El asesinato de Gladys Suyapa Flores Cruz es un trágico episodio que se suma a la alarmante cifra de feminicidios en Honduras.
El pasado viernes 25 de octubre, un ataque armado dejó una víctima fatal y a otra en estado crítico en el extremo sur de Comayagüela, Honduras. Gladys Suyapa Flores Cruz, una mujer que se ganaba la vida vendiendo nacatamales, falleció de forma instantánea tras recibir varios disparos en el rostro. Su hija, Rosa Mabel Cruz, también resultó gravemente herida y se encuentra luchando por su vida en el Hospital Escuela, donde permanece con pronóstico reservado.
El ataque ocurrió alrededor de las 4:30 de la tarde en una concurrida acera del bulevar Comunidad Económica Europea, cerca de la colonia América y la aduana del aeropuerto Toncontín. La zona es conocida por su actividad comercial, con numerosos establecimientos y bancos en los alrededores. Según testigos, dos jóvenes armados que se desplazaban en una motocicleta abrieron fuego contra las mujeres antes de huir en dirección a la colonia Flor del Campo.
Una tarde de horror en Comayagüela
En el lugar de los hechos, se vivieron momentos de desesperación. Amigas y vecinas de las víctimas intentaban auxiliar a Rosa Mabel, quien aún mostraba signos vitales. La espera por una ambulancia se prolongó debido al denso tráfico en la zona. Finalmente, la joven fue trasladada en una radiopatrulla de la Policía Nacional, recibiendo atención médica de emergencia en el trayecto hacia el hospital.

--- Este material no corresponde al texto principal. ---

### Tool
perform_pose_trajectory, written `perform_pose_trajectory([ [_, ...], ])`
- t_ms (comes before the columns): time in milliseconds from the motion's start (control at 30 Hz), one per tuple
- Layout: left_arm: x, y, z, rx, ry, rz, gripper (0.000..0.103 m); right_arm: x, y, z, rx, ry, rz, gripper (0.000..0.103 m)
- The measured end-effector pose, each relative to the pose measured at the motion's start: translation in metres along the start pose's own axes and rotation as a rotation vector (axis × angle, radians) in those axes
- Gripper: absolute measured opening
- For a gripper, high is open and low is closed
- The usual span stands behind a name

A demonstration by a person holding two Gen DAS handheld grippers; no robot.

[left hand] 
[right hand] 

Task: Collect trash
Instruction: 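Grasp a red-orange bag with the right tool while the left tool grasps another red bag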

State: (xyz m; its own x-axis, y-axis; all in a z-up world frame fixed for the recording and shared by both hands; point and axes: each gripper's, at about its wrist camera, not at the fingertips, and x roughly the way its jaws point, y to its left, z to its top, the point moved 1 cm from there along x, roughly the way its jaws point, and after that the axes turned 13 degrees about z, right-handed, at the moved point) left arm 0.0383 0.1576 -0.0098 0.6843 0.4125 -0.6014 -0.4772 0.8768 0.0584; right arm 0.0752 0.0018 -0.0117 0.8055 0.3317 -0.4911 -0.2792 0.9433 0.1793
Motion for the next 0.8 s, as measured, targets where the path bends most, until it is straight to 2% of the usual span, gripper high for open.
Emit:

Las primeras investigaciones indican que los agresores portaban cascos, lo que dificultó su identificación a través de las cámaras de seguridad cercanas. No obstante, la policía ha obtenido algunas características de la motocicleta utilizada en el ataque y ha iniciado operativos para dar con los responsables. Rosa Mabel Cruz, si logra recuperarse, podría proporcionar información crucial para esclarecer el crimen.
Feminicidios en aumento
Según un informe del Centro de Derechos de Mujeres (CDM), hasta el cierre de septiembre, al menos 187 mujeres habían sido asesinadas en el país, y en octubre esa cifra ya supera las 200. La violencia armada es el principal medio empleado, con un 59% de los casos atribuidos al uso de armas de fuego.
Los datos proporcionados por el CDM revelan que un 49.2% de los feminicidios ocurrieron en espacios públicos, mientras que el 43.8% tuvieron lugar en los hogares de las víctimas. Además, en el 49.7% de los casos, el agresor era conocido por la víctima, ya sea cliente o persona cercana, y en el 24.1% restante, se trataba de alguien desconocido. Las edades de las mujeres asesinadas oscilaban mayormente entre los 20 y los 49 años.
Un contexto de impunidad
Los feminicidios en Honduras no son un fenómeno aislado, sino parte de un problema estructural vinculado a la violencia de género y la falta de protección efectiva para las mujeres. La gran mayoría de estos crímenes quedan impunes, perpetuando un ciclo de violencia que afecta a miles de familias en el país.
El asesinato de Gladys Suyapa Flores Cruz y las heridas graves sufridas por su hija Rosa Mabel ponen en evidencia la vulnerabilidad de las mujeres en Honduras, incluso mientras se dedican a actividades cotidianas para ganarse la vida. El entorno de inseguridad y el riesgo constante son una realidad para muchas mujeres en el país, y el caso de esta familia resalta la urgente necesidad de fortalecer los mecanismos de prevención y protección.
Investigación en curso
Las autoridades han intensificado la búsqueda de los responsables, aunque hasta el momento no se han hecho arrestos. La Policía Nacional ha asignado elementos para resguardar a Rosa Mabel en el hospital, con la esperanza de que su testimonio pueda ayudar a identificar a los atacantes. Sin embargo, el camino hacia la justicia será largo y difícil, dada la alta tasa de crímenes sin resolver en el país.
Con la muerte de Gladys y el crítico estado de su hija, se suma una nueva tragedia a la lista de feminicidios en Honduras, dejando una profunda herida en la comunidad y subrayando la necesidad de tomar medidas contundentes para frenar la violencia que sigue arrebatando vidas.